West Virginia in a recent Ethics Board Opinion for the State Bar, held in line with other States that a lawyer is ethically barred from entering into a hold harmless and indemnification arrangement with an insurance company and or self insured paying a claim to his or client.  We agree with this holding under the ethic rules.  Although an attorney for a claimant is not legally obligated to provide for such indemnification, they are nonetheless responsible for conditional payments owed Medicare under 42 U.S.C. Section 1395y(b)(2)(B)(iii).  This separate legal responsibility, created by Federal Law was also upheld in West Virginia in the matter of U.S. v. Harris  2008 U.S. Dist.
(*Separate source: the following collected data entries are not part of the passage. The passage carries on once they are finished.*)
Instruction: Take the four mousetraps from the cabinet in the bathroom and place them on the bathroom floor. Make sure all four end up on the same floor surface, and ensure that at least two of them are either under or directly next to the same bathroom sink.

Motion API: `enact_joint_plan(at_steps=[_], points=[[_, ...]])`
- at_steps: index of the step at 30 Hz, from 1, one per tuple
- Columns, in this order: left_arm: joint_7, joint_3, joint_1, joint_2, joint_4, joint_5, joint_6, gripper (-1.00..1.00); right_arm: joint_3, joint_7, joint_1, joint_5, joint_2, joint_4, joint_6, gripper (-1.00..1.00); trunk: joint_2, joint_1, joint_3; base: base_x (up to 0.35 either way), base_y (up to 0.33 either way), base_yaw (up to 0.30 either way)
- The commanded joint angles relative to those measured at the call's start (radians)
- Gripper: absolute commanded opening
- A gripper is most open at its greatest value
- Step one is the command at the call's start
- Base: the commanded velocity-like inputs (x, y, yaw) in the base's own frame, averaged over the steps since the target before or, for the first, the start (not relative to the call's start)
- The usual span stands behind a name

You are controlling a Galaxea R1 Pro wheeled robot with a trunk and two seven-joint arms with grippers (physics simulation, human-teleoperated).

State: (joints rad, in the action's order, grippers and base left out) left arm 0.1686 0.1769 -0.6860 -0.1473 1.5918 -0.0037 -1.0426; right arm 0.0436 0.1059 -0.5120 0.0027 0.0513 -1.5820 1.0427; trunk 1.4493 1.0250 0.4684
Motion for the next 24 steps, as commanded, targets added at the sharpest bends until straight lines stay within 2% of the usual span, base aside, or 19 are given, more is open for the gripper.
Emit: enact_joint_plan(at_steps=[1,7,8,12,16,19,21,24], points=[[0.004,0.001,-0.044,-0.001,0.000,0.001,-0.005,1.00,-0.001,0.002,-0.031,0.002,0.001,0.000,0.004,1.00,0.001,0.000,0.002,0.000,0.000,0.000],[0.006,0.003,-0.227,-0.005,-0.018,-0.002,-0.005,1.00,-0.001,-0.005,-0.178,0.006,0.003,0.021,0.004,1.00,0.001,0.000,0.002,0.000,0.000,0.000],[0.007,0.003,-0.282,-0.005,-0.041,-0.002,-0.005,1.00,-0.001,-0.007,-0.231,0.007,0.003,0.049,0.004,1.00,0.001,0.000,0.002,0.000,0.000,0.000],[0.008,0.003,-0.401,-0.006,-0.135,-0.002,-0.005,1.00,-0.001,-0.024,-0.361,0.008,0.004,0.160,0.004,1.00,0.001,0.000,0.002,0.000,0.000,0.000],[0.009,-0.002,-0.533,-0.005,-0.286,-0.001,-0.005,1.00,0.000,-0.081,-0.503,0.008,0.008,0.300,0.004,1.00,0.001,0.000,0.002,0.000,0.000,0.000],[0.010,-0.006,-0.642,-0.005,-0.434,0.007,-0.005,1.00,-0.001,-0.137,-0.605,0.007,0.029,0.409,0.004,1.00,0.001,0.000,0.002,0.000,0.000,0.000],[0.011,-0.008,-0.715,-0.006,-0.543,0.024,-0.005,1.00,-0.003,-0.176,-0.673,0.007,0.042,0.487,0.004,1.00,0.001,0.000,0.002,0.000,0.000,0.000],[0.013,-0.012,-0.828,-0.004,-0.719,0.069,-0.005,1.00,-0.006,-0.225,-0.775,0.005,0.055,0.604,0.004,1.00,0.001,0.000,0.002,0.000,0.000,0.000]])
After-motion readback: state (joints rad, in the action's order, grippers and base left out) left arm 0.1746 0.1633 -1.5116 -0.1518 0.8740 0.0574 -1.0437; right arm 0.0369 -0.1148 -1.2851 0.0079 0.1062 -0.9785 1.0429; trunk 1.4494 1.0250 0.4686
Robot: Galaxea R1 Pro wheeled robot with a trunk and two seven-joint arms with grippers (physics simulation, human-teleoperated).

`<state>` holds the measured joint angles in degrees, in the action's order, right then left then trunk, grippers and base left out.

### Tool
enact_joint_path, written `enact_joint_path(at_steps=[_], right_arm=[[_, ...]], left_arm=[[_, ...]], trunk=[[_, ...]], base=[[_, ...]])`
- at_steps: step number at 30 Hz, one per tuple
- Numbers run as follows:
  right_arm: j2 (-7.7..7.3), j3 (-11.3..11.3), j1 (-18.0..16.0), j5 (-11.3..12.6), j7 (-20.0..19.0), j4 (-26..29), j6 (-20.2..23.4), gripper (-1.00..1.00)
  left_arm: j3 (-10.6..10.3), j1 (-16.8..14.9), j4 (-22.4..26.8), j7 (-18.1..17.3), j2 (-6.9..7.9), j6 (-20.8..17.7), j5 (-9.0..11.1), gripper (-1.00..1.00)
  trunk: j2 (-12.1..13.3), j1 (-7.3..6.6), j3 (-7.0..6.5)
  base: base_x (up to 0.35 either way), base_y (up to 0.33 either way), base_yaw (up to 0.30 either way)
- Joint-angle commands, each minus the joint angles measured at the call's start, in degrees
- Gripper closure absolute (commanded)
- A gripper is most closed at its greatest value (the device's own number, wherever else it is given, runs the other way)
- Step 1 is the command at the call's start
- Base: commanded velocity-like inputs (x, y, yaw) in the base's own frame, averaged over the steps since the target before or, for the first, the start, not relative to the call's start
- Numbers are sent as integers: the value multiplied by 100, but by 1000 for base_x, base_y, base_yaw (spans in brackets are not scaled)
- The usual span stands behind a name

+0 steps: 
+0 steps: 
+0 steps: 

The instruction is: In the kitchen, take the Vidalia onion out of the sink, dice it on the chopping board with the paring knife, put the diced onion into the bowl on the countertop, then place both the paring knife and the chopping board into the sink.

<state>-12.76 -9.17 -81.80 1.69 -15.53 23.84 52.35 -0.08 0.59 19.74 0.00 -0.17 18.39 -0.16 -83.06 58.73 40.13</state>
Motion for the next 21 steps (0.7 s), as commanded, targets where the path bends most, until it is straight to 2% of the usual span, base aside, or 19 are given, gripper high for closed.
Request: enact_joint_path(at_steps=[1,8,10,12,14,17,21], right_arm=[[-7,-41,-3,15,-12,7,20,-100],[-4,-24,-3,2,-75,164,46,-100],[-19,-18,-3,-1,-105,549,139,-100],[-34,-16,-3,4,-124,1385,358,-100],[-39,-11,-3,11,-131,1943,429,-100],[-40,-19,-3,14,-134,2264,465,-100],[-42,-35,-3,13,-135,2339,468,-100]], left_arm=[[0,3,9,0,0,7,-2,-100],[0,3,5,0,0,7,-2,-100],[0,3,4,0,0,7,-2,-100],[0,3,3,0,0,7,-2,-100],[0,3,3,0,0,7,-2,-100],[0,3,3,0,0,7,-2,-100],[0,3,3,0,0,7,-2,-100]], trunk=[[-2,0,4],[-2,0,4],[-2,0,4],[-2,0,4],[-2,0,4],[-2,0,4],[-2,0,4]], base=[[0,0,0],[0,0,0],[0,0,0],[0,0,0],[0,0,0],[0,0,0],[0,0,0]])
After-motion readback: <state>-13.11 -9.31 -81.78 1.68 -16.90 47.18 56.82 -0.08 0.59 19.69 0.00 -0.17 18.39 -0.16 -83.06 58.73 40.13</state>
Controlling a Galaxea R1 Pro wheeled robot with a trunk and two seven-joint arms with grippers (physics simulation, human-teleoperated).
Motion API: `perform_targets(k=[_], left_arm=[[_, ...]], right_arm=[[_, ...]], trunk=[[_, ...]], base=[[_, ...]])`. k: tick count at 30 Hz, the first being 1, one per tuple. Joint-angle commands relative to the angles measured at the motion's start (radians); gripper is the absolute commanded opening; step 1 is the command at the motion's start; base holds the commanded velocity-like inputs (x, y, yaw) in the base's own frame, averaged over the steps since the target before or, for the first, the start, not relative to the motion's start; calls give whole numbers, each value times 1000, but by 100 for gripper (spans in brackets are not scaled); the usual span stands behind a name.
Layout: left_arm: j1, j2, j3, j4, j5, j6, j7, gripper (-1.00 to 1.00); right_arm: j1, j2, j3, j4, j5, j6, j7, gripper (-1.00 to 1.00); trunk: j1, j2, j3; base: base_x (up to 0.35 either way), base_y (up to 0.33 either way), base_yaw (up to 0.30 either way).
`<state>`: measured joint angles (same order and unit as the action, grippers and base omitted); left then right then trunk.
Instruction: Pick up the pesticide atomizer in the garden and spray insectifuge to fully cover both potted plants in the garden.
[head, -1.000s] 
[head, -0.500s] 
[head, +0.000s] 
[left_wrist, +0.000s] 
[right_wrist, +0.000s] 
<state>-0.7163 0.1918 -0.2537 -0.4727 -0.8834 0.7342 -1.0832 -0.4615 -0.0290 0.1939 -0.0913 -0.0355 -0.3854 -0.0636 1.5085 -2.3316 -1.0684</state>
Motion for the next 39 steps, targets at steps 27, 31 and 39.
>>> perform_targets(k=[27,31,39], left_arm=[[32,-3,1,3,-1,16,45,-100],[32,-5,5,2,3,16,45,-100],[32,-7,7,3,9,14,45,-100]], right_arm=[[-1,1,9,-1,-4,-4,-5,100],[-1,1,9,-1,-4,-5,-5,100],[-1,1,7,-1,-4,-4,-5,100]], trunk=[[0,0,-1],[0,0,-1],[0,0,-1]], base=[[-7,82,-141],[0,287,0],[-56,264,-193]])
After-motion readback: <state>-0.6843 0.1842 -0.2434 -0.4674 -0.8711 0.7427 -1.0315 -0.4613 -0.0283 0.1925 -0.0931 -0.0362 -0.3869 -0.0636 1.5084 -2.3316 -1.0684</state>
LEXIS 92415.  Consistent with our earlier blog on this issue (See Ethics Issue – Attorneys Cannot Indemnify on Behalf of Clients, posted 2/20/2011) we recommend attorneys to be proactive with resolving Medicare conditional payments as soon as practical after a settlement, judgment or award.  Now that MMSEA Section 111 is in play, insurance and self insurance entities are sending volumes of data to Medicare about settlements, judgments and awards over $2,000 that involve a Medicare beneficiary.  Medicare has promised to use this data to perfect its recovery rights which include the plaintiff attorney connected to the file.  To assure the identity of the attorney is known to Medicare, the data required to be sent to Medicare includes the name and contact information of the attorney.

To avoid conditional payment responsibility, act fast to resolve issues with Medicare before they can fester.  Contact us today and we will be happy to demonstrate to you our abilities to secure and negotiate appropriate reductions with Medicare.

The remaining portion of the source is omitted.